#### ABOUT THIS EXERCISE
Exact reproduction, images excluded: write out the records below.

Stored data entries

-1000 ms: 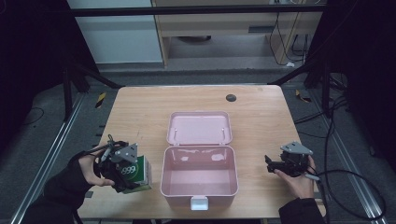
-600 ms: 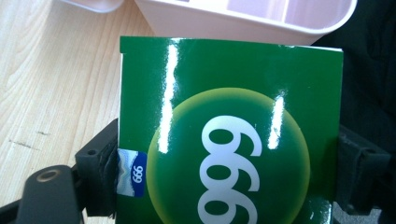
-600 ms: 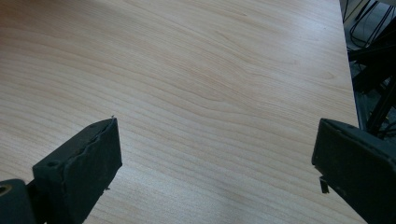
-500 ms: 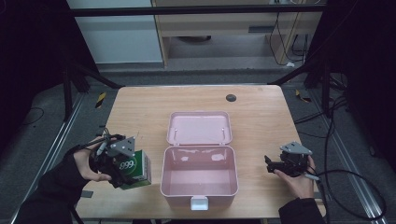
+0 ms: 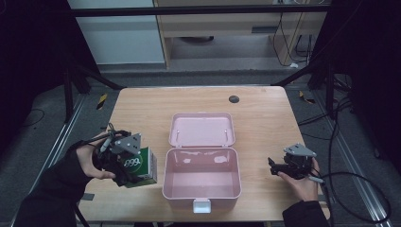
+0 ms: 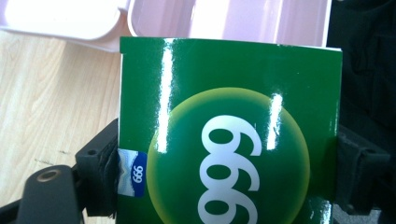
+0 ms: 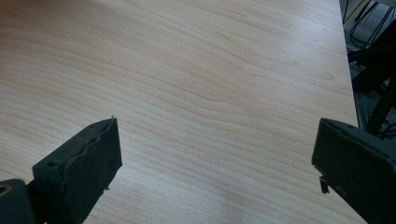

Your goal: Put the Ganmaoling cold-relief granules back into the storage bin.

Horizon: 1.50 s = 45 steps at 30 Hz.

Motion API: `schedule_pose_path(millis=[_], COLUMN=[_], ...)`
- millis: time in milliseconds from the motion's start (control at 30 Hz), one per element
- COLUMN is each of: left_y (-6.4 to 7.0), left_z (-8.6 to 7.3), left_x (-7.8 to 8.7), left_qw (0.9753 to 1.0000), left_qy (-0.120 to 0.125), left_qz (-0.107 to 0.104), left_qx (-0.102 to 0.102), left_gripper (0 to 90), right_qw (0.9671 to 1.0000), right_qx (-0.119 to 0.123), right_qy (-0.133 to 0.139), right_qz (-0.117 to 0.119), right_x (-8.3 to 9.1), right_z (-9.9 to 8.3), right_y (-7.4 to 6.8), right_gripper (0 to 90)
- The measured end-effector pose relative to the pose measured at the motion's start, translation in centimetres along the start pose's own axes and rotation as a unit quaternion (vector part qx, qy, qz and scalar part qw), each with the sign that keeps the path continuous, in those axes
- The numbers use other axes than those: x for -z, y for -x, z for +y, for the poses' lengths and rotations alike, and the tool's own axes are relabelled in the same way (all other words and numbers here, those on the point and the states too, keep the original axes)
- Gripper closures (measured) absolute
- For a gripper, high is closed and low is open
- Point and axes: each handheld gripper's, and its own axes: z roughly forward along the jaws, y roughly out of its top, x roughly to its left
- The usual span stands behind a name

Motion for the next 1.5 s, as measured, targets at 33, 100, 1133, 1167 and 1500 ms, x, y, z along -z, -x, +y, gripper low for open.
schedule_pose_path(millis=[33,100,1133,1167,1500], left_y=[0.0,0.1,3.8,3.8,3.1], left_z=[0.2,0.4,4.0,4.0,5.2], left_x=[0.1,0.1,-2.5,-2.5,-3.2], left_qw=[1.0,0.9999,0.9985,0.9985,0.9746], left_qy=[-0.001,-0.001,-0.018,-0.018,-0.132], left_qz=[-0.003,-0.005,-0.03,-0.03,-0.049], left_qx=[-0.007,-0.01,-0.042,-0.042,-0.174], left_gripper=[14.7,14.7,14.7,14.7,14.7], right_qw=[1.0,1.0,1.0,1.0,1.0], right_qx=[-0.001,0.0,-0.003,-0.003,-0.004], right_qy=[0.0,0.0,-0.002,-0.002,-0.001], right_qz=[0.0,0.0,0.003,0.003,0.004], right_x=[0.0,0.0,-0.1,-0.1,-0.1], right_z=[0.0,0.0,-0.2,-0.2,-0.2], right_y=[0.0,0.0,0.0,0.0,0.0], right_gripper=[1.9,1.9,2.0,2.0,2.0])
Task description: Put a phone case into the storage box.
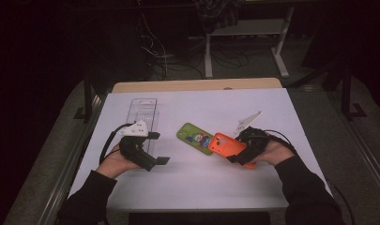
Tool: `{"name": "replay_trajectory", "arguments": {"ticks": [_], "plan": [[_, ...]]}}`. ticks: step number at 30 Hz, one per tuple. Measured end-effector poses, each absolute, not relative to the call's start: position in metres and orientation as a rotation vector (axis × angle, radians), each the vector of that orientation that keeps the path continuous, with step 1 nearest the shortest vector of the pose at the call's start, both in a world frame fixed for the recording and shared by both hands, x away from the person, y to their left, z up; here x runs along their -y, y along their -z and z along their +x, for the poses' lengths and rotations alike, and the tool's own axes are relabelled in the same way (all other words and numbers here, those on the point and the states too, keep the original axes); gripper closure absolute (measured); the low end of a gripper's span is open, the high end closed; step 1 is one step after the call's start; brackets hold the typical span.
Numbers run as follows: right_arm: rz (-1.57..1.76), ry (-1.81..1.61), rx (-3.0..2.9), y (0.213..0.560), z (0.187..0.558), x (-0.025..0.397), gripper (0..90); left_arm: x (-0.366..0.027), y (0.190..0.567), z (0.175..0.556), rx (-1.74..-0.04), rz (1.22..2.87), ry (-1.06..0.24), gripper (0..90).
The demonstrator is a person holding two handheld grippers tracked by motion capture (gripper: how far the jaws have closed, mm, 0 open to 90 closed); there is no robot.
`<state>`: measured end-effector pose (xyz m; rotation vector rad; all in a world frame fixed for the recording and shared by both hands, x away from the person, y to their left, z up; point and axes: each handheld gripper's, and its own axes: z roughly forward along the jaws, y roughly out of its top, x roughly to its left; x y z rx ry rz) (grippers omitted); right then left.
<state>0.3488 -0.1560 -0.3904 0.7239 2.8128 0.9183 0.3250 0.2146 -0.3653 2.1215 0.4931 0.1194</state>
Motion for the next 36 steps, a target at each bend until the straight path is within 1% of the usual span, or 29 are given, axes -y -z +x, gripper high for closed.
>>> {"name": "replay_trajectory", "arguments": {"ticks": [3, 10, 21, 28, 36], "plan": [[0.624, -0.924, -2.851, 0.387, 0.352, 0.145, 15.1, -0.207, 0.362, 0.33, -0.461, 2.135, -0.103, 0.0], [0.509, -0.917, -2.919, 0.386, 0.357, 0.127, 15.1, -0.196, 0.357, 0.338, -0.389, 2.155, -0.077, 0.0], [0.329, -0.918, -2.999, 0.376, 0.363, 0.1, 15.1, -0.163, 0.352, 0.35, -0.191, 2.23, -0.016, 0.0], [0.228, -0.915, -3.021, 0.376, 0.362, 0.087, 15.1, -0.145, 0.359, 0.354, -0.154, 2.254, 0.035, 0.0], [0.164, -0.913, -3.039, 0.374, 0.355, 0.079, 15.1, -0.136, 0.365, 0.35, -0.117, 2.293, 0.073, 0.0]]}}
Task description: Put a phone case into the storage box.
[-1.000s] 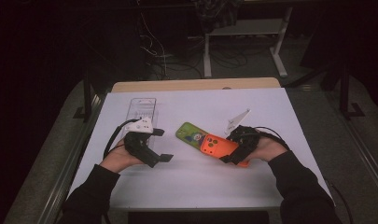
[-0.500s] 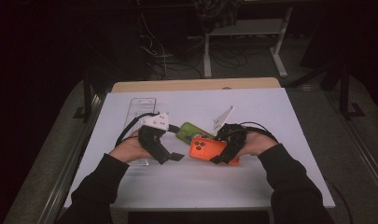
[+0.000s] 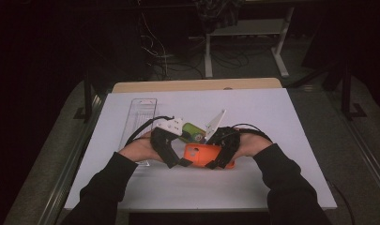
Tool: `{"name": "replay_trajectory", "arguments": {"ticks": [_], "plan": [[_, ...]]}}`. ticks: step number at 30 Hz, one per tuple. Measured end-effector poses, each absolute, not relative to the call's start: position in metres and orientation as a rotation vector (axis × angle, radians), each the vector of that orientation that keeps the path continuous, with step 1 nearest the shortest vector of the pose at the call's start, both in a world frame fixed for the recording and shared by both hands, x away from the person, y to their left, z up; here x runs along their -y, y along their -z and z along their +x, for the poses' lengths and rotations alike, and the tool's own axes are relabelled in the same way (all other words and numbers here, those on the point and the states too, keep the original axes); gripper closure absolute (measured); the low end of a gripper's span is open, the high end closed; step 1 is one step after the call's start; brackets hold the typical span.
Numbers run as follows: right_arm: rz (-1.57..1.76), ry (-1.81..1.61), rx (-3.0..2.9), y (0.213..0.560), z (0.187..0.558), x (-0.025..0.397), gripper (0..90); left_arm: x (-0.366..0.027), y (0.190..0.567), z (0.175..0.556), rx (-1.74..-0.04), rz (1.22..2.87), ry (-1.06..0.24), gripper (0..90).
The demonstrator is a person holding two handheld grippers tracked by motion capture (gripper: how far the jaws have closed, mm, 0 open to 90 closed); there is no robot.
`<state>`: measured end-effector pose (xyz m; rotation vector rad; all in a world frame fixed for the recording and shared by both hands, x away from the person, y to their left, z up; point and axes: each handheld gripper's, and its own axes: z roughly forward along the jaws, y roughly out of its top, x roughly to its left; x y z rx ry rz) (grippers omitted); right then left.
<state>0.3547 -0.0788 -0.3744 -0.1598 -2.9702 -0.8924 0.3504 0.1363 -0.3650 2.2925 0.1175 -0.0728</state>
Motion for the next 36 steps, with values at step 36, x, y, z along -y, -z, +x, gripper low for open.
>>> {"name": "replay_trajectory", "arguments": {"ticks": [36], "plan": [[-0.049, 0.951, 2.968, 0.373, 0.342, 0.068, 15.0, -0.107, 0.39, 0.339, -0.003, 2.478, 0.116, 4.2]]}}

#### WRITTEN SOLUTION
-1000 ms: 
-600 ms: 
-600 ms: 
-500 ms: 
+0 ms: 
+0 ms: 
+0 ms: 

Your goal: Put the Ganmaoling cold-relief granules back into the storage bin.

Horizon: 1.50 s = 45 steps at 30 Hz.

Motion API: `schedule_pose_path(millis=[_], COLUMN=[_], ...)`
- millis: time in milliseconds from the motion's start (control at 30 Hz), one per element
- COLUMN is each of: left_y (-6.4 to 7.0), left_z (-8.6 to 7.3), left_x (-7.8 to 8.7), left_qw (0.9753 to 1.0000), left_qy (-0.120 to 0.125), left_qz (-0.107 to 0.104), left_qx (-0.102 to 0.102), left_gripper (0 to 90), right_qw (0.9671 to 1.0000), right_qx (-0.119 to 0.123), right_qy (-0.133 to 0.139), right_qz (-0.117 to 0.119), right_x (-8.3 to 9.1), right_z (-9.9 to 8.3), right_y (-7.4 to 6.8), right_gripper (0 to 90)
- The measured end-effector pose relative to the pose measured at the motion's start, translation in centimetres along the start pose's own axes and rotation as a unit quaternion (vector part qx, qy, qz and scalar part qw), each with the sign that keeps the path continuous, in those axes
- The numbers use other axes than those: x for -z, y for -x, z for +y, for the poses' lengths and rotations alike, and the tool's own axes are relabelled in the same way (all other words and numbers here, those on the point and the states too, keep the original axes)
- Gripper closures (measured) absolute
- For a gripper, high is closed and low is open
- Point and axes: each handheld gripper's, and its own axes: z roughly forward along the jaws, y roughly out of its top, x roughly to its left
- The usual span stands behind a name

Motion for the next 1.5 s, as measured, targets at 33, 100, 1133, 1167 and 1500 ms, x, y, z along -z, -x, +y, gripper low for open.
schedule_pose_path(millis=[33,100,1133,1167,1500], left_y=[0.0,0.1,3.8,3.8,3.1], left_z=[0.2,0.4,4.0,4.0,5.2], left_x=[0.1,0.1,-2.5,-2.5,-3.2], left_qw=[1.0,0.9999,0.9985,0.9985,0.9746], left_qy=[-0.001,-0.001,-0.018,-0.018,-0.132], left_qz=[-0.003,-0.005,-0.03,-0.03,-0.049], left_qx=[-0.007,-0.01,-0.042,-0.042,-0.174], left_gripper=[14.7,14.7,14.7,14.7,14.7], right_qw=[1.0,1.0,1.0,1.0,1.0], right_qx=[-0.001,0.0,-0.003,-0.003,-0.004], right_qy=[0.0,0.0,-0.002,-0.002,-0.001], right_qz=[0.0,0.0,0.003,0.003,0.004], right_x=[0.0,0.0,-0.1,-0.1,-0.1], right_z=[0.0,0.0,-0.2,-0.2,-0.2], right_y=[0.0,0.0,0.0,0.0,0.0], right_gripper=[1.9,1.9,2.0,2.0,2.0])
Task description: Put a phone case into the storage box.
Tool: `{"name": "replay_trajectory", "arguments": {"ticks": [_], "plan": [[_, ...]]}}`. ticks: step number at 30 Hz, one per tuple. Measured end-effector poses, each absolute, not relative to the call's start: position in metres and orientation as a rotation vector (axis × angle, radians), each the vector of that orientation that keeps the path continuous, with step 1 nearest the shortest vector of the pose at the call's start, both in a world frame fixed for the recording and shared by both hands, x away from the person, y to their left, z up; here x runs along their -y, y along their -z and z along their +x, for the poses' lengths and rotations alike, and the tool's own axes are relabelled in the same way (all other words and numbers here, those on the point and the states too, keep the original axes); gripper closure absolute (measured); the low end of a gripper's span is open, the high end closed; step 1 is one step after the call's start; brackets hold the typical span.
Numbers run as follows: right_arm: rz (-1.57..1.76), ry (-1.81..1.61), rx (-3.0..2.9), y (0.213..0.560), z (0.187..0.558), x (-0.025..0.397), gripper (0..90); left_arm: x (-0.366..0.027), y (0.190..0.567), z (0.175..0.556), rx (-1.74..-0.04), rz (1.22..2.87), ry (-1.06..0.24), gripper (0..90).
The demonstrator is a person holding two handheld grippers tracked by motion capture (gripper: how far the jaws have closed, mm, 0 open to 90 closed); there is no robot.
`<state>`: measured end-effector pose (xyz m; rotation vector rad; all in a world frame fixed for the recording and shared by both hands, x away from the person, y to their left, z up; point and axes: each handheld gripper's, and its own axes: z roughly forward along the jaws, y roughly out of its top, x roughly to its left; x y z rx ry rz) (grippers omitted); right then left.
<state>0.3488 -0.1560 -0.3904 0.7239 2.8128 0.9183 0.3250 0.2146 -0.3653 2.1215 0.4931 0.1194</state>
Motion for the next 36 steps, a target at each bend until the straight path is within 1% of the usual span, or 29 are given, axes -y -z +x, gripper high for closed.
>>> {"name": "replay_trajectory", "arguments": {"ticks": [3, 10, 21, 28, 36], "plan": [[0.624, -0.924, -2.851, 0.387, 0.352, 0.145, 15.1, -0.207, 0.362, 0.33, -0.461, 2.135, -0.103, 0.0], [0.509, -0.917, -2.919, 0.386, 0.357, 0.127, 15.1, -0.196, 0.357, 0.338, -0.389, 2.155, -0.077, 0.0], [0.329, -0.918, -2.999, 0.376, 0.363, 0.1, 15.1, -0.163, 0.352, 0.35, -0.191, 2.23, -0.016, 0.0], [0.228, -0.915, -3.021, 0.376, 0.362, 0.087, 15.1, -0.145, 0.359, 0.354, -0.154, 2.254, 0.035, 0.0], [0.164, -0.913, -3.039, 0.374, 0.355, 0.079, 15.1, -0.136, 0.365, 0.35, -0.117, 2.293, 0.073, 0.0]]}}
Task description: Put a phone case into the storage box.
[-1.000s] 
[-0.500s] 
[+0.000s] 
Tool: `{"name": "replay_trajectory", "arguments": {"ticks": [_], "plan": [[_, ...]]}}`. ticks: step number at 30 Hz, one per tuple. Measured end-effector poses, each absolute, not relative to the call's start: position in metres and orientation as a rotation vector (axis × angle, radians), each the vector of that orientation that keeps the path continuous, with step 1 nearest the shortest vector of the pose at the call's start, both in a world frame fixed for the recording and shared by both hands, x away from the person, y to their left, z up; here x runs along their -y, y along their -z and z along their +x, for the poses' lengths and rotations alike, and the tool's own axes are relabelled in the same way (all other words and numbers here, those on the point and the states too, keep the original axes); gripper closure absolute (measured); the low end of a gripper's span is open, the high end closed; step 1 is one step after the call's start; brackets hold the typical span.
Numbers run as follows: right_arm: rz (-1.57..1.76), ry (-1.81..1.61), rx (-3.0..2.9), y (0.213..0.560), z (0.187..0.558), x (-0.025..0.397), gripper (0..90); left_arm: x (-0.366..0.027), y (0.190..0.567), z (0.175..0.556), rx (-1.74..-0.04), rz (1.22..2.87), ry (-1.06..0.24), gripper (0..90).
The demonstrator is a person holding two handheld grippers tracked by motion capture (gripper: how far the jaws have closed, mm, 0 open to 90 closed); there is no robot.
`<state>`: measured end-effector pose (xyz m; rotation vector rad; all in a world frame fixed for the recording and shared by both hands, x away from the person, y to their left, z up; point and axes: each handheld gripper's, and its own axes: z roughly forward along the jaws, y roughly out of its top, x roughly to its left; x y z rx ry rz) (grippers omitted); right then left.
<state>0.3547 -0.0788 -0.3744 -0.1598 -2.9702 -0.8924 0.3504 0.1363 -0.3650 2.2925 0.1175 -0.0728</state>
Motion for the next 36 steps, with values at step 36, x, y, z along -y, -z, +x, gripper low for open.
>>> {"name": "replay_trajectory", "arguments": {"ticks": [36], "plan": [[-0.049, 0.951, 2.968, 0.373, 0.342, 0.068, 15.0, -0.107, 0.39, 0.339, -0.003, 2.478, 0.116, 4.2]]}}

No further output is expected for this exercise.